> **Data shown**:
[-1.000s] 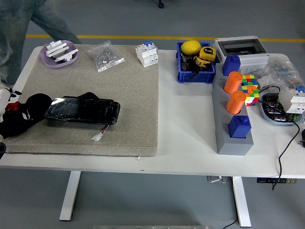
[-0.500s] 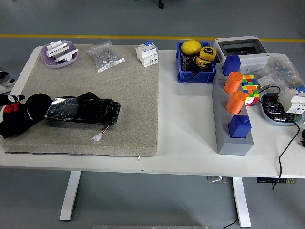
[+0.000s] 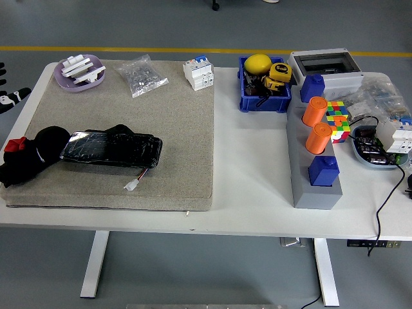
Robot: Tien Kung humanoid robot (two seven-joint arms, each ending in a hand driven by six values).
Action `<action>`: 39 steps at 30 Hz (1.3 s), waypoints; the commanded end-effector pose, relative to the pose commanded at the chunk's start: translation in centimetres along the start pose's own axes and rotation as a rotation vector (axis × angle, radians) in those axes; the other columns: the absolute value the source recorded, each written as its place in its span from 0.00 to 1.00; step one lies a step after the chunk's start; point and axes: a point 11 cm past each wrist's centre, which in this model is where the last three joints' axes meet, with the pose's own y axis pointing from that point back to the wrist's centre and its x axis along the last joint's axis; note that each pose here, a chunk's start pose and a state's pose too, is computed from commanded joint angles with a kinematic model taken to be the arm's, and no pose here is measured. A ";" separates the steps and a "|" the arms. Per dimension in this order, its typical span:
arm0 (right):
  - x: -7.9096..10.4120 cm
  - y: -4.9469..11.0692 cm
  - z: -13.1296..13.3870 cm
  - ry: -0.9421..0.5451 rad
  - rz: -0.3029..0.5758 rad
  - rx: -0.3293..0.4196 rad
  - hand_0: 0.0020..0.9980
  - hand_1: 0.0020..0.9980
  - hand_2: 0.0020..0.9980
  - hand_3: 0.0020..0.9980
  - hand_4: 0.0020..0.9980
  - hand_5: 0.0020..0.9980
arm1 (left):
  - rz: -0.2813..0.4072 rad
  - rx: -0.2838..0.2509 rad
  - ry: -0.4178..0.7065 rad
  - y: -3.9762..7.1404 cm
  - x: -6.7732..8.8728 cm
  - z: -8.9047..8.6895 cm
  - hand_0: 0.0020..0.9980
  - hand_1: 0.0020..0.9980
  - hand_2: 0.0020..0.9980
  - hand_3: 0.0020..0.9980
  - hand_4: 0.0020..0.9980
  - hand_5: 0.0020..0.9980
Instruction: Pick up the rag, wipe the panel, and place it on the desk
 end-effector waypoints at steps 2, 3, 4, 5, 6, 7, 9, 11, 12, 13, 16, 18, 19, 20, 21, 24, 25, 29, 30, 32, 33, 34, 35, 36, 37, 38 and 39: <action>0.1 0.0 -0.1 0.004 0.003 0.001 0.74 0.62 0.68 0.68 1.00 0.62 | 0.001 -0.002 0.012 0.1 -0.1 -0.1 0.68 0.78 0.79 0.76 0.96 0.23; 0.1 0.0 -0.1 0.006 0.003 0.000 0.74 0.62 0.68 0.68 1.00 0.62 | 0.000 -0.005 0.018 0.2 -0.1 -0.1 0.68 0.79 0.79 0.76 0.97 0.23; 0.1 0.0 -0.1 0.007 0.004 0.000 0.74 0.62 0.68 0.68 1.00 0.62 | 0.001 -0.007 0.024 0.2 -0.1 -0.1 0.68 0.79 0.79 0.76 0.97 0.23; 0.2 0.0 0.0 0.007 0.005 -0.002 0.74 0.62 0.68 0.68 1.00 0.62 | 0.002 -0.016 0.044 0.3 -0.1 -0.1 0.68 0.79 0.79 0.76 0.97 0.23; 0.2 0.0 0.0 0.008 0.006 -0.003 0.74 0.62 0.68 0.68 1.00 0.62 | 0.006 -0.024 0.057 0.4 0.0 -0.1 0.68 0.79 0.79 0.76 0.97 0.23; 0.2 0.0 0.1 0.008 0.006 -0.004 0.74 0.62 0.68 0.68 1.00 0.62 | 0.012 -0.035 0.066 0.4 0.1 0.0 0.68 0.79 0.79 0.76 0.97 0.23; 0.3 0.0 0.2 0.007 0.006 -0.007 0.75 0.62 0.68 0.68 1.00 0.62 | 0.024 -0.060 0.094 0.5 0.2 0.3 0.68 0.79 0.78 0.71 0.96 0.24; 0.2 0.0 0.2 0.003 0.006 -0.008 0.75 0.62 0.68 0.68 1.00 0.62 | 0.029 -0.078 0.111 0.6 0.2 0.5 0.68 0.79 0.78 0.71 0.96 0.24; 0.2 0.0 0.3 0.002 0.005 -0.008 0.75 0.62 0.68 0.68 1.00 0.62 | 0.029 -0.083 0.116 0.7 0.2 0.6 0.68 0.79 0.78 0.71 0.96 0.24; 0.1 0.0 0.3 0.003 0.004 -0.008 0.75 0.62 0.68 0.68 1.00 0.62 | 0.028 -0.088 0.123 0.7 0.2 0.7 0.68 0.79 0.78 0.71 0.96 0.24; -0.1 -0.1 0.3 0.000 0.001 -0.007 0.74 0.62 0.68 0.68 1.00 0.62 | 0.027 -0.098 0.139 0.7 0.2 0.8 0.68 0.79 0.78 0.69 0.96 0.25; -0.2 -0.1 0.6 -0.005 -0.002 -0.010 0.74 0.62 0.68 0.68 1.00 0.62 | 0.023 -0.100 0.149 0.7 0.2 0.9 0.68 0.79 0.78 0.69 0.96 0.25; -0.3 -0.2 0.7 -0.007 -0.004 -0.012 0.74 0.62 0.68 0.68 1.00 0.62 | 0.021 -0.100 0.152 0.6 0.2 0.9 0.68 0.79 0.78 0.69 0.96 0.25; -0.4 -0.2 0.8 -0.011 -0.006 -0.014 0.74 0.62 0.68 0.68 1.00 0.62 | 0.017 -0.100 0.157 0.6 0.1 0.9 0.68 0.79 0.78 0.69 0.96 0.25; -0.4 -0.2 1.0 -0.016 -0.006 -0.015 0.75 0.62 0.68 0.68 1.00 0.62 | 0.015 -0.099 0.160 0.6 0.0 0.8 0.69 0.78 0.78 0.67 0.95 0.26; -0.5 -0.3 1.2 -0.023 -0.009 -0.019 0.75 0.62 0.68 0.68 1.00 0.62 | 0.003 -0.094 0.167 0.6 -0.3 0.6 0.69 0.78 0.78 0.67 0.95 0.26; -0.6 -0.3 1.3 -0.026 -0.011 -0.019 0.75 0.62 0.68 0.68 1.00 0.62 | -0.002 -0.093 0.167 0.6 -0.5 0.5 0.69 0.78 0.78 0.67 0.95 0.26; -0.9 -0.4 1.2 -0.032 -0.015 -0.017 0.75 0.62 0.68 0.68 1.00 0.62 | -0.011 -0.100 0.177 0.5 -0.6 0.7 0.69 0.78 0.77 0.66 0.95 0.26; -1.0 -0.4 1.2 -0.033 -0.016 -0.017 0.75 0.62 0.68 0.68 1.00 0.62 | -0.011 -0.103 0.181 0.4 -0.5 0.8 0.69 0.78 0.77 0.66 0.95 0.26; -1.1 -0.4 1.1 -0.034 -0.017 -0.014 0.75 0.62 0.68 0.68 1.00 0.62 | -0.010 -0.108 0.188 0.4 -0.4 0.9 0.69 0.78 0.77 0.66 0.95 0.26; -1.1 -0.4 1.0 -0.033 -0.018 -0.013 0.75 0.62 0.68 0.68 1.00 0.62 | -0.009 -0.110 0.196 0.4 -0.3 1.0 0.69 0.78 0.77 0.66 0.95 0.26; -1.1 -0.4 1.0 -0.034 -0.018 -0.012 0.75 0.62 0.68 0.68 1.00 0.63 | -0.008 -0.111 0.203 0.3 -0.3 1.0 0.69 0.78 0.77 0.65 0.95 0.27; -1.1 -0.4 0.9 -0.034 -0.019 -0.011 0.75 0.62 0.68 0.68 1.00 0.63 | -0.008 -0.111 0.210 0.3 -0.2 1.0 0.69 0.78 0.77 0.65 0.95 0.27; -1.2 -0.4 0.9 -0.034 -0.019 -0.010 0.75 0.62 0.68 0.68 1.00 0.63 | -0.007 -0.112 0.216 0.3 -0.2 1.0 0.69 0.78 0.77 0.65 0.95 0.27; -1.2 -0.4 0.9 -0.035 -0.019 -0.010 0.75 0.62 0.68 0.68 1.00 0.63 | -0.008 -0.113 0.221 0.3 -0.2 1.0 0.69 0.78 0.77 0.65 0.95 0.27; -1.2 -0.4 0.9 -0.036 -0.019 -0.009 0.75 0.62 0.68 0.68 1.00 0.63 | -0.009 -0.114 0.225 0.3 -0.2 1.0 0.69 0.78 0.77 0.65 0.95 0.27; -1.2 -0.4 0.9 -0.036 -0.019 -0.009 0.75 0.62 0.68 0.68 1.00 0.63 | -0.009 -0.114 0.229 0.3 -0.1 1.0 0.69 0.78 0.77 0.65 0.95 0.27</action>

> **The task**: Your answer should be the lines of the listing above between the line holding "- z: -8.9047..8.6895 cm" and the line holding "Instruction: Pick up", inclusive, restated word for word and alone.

> **Solution to this problem**:
  - z: -8.9047..8.6895 cm
  - hand_0: 0.0020..0.9980
  - hand_1: 0.0020..0.9980
  - hand_2: 0.0020..0.9980
  - hand_3: 0.0020..0.9980
  - hand_4: 0.0020..0.9980
  - hand_5: 0.0020..0.9980
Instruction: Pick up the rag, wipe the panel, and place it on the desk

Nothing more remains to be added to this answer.